Top down Python
pydev at allsup.co
Wed Feb 12 18:05:40 CET 2014
Current software development methods make things way more complex than
they need to be. I am trying to get an idea for how simple things can
be from final product down to low level implementation, hoping to
recover the code density miracles that the old school Forthers turned
out ages ago. They outlined a philosophy that I wish to bring back to
life. This is the beginning of my first attempt, and I wish to do this
in the full gaze of fellow Pythoners so that any mistakes I make can be
seen by others, and any lessons learned passed on as cheaply and
efficiently (in terms of real world work and energy) as possible.
Hope this starts to clarify the picture I have in my head.
All the best,
On 12/02/2014 07:42, Chris Angelico wrote:
> On Wed, Feb 12, 2014 at 6:05 PM, John Allsup <pydev at allsup.co> wrote:
>> 1. Put a nice picture on the background.
>> 2. Put a terminal window with, say, 64x20 lines, dead centre.
>> 3. Run a simple REPL program written in Python or Ruby within it.
>> I do not really want to write any more lines of code than I need to.
>> Why do we not have langauges and libraries that can do the above
>> with only five lines of code (line 0 == setup, line 4 == cleanup).

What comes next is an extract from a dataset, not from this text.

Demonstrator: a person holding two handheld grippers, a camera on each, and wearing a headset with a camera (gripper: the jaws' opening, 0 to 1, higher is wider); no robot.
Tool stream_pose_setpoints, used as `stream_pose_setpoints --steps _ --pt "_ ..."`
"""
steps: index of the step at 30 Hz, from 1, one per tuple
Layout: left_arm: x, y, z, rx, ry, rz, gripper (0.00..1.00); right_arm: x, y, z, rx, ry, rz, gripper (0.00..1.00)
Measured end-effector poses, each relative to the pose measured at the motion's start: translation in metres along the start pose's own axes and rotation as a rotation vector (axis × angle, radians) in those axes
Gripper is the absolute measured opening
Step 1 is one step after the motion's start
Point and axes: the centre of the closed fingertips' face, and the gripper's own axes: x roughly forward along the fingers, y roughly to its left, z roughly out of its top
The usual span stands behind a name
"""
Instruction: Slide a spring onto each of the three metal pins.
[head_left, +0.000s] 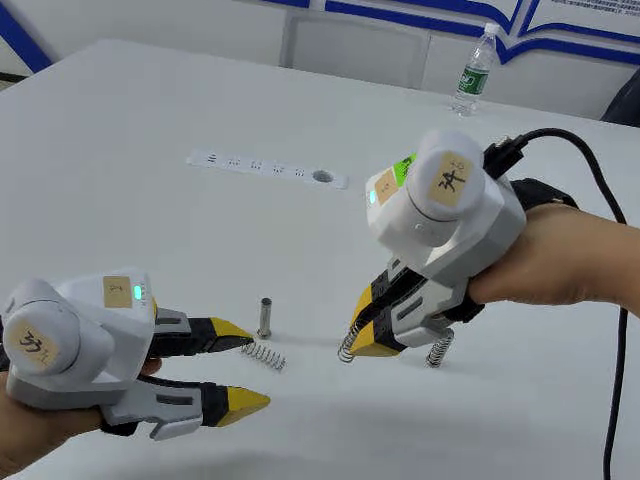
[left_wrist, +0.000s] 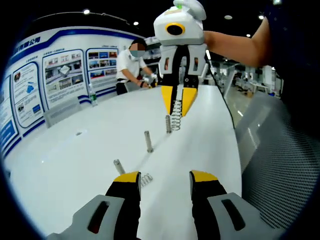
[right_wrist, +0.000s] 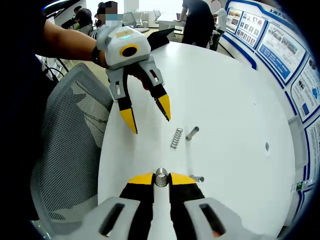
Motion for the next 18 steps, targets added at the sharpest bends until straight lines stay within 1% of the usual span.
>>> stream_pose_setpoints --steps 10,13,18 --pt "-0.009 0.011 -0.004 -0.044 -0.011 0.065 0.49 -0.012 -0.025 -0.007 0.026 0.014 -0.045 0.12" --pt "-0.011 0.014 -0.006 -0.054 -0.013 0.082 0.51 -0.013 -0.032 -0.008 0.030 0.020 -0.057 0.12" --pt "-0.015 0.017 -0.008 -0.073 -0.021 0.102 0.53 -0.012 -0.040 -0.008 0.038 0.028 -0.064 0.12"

> xfce4-terminal --geometry=64x20 -x python3
> There you are, two lines. :)
> Seriously though, what you're asking is deceptively simple yet
> incredibly difficult. You're trying to recreate the entire structure
> of a terminal emulator or telnet client. I can show you the code for a
> MUD client, which does a lot of what you're looking for; in fact, this
> one has a REPL inbuilt (not Python or Ruby though):
> That's roughly how much code it takes to make a reasonably usable
> replicant of a terminal window. (Some of that is specific to
> networking and MUDding, but at very least, window.pike is basically
> all about the visuals.) You'll do far better to make use of someone
> else's terminal renderer, and just put a desktop background to make
> your fancy image. Otherwise, you have to recreate everything - console
> output (complete with color, presumably), scrolling, input history
> (you can get most of your editing keys easily enough, but you will
> need command history), clipboard operations, and somewhere along the
> way, performance. Save yourself a whole mess of trouble and just use
> your OS-provided terminal program :)
> Actually, for what you're looking at, IDLE is probably close to what
> you want. You could have a look at how much code it takes to power
> IDLE, and/or just use it as is. It's pretty handy; I use it as my
> primary interactive Python on Windows.